Would you please copy every line from the records that contains the word "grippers"?

[Input material]

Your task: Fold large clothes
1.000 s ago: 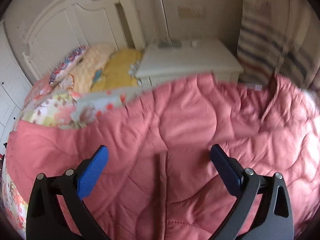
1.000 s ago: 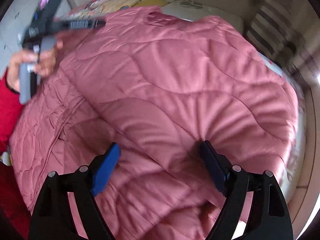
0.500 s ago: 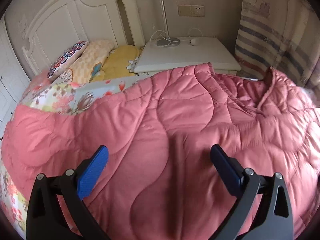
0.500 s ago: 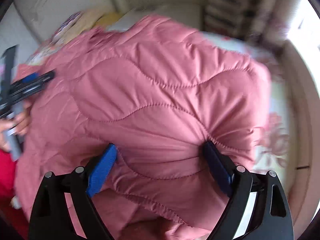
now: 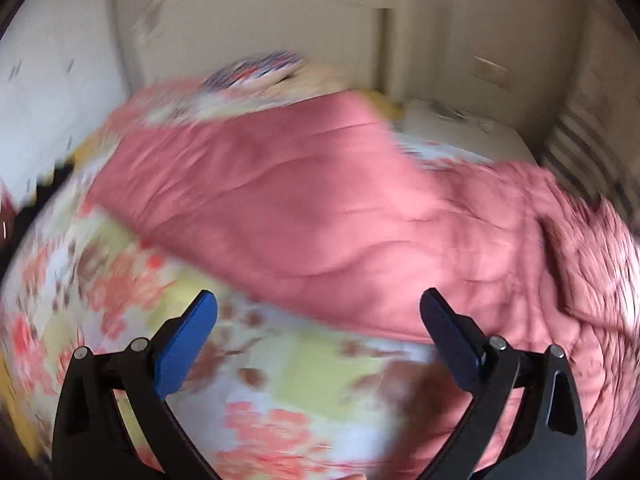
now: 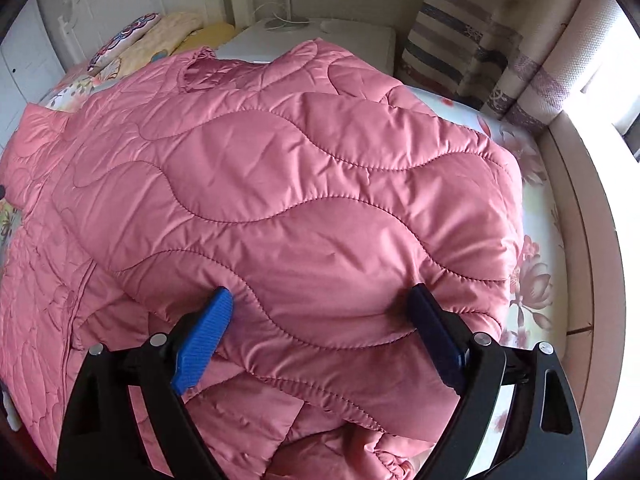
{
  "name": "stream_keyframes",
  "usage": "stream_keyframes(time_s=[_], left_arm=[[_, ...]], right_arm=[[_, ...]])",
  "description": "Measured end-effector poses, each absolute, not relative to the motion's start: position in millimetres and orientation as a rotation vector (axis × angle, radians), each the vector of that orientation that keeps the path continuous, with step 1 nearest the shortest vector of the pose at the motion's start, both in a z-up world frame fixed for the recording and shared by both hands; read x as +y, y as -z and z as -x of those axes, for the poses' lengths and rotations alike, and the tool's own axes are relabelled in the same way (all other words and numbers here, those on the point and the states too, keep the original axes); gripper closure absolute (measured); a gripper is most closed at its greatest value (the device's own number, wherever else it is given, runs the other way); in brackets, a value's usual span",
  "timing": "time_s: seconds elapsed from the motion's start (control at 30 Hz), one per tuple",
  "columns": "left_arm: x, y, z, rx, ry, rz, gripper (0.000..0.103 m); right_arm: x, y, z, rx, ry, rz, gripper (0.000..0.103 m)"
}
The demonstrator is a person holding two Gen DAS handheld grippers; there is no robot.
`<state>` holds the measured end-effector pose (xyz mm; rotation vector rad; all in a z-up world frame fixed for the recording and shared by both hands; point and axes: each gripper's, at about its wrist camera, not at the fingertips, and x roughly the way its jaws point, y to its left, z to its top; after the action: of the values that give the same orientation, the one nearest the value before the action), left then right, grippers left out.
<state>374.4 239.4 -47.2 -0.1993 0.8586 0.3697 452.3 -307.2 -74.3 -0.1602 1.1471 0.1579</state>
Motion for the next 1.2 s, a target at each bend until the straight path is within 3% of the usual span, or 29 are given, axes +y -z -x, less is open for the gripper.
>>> stream_keyframes(time_s=[0.47, 0.7, 0.77, 0.83, 0.93, 1.2], left_arm=[[323, 71, -407, 0.827, -0.307, 0.554, 0.008], [352, 77, -422, 0.818, -0.299, 0.672, 0.033], [357, 77, -424, 0.812, -0.299, 0.682, 0.045], [360, 77, -424, 0.803, -0.299, 0.681, 0.067], [362, 76, -427, 0.809, -0.311, 0.660, 0.087], [349, 49, -421, 0.747, -0.329, 0.600, 0.093]], right_arm=[[-301, 76, -454, 1.157, -0.122, 0.191, 0.017], [-301, 77, -454, 1.154, -0.123, 0.195, 0.017], [-301, 77, -454, 1.154, -0.122, 0.196, 0.017], [-301, 77, -454, 1.155, -0.122, 0.198, 0.017], [-301, 77, -453, 1.151, -0.119, 0.199, 0.015], [-303, 78, -452, 1.141, -0.124, 0.199, 0.015]])
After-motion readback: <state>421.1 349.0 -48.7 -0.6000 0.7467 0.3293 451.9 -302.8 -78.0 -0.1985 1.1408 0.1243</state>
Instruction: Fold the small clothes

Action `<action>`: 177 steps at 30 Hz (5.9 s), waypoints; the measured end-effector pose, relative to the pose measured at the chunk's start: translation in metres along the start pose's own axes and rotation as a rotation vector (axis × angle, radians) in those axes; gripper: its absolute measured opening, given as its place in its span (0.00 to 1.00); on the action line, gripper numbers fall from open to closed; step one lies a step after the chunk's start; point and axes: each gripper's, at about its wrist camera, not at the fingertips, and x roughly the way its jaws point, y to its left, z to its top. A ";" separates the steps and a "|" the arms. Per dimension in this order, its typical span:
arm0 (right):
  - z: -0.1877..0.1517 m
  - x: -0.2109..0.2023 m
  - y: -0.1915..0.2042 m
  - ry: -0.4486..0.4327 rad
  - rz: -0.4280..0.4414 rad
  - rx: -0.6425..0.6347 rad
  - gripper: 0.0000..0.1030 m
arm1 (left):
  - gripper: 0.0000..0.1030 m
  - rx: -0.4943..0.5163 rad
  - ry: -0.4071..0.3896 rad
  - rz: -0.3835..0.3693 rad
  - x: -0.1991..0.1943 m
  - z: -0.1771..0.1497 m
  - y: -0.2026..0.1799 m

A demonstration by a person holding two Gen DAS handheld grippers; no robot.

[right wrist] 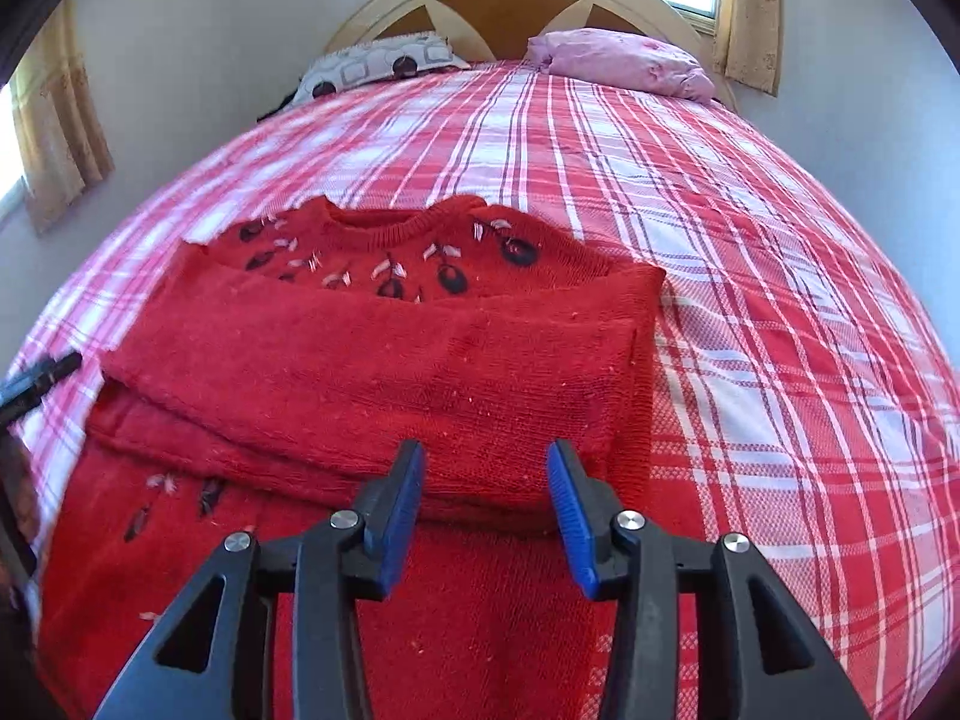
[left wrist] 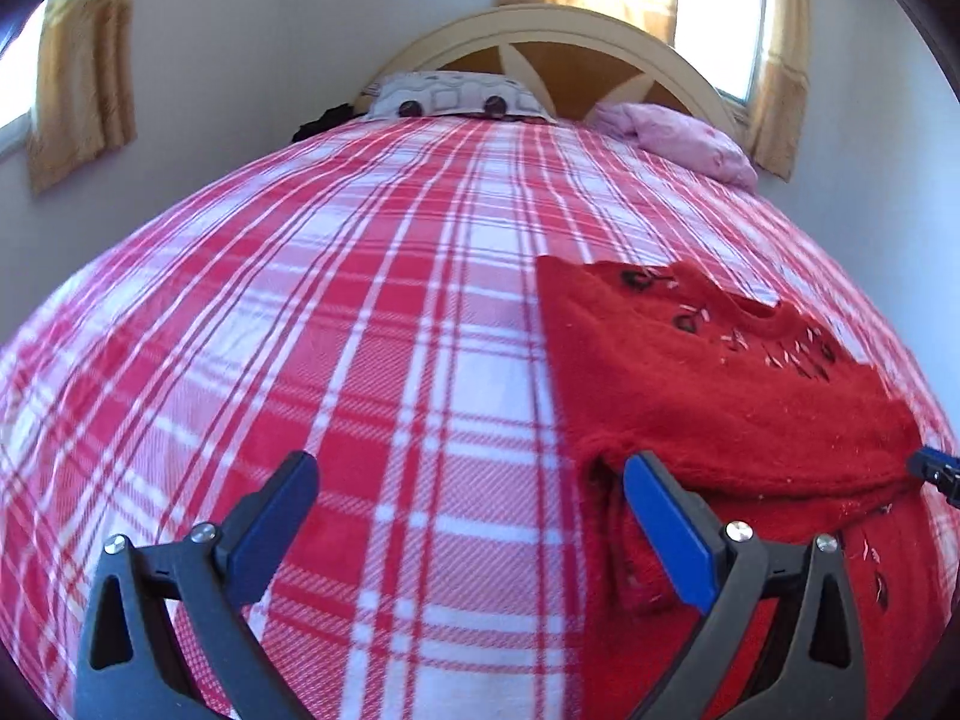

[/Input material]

**Written solution**
The demonstrator is a person holding two Gen DAS handheld grippers; there is no robot.
`<state>` holds the measured end-effector pose (xyz mm; rotation vector rad; all in a z-up world frame fixed for the recording and shared by both hands; point and axes: each gripper's, at about its wrist camera, not at the fingertips, and x roughly the way its jaws point, y to its left, z to its top; after the action: of the values that give the same orientation, the one nearest the value before the action), left then right, grippers left out.
A demonstration by a person holding two Gen DAS handheld grippers; no robot.

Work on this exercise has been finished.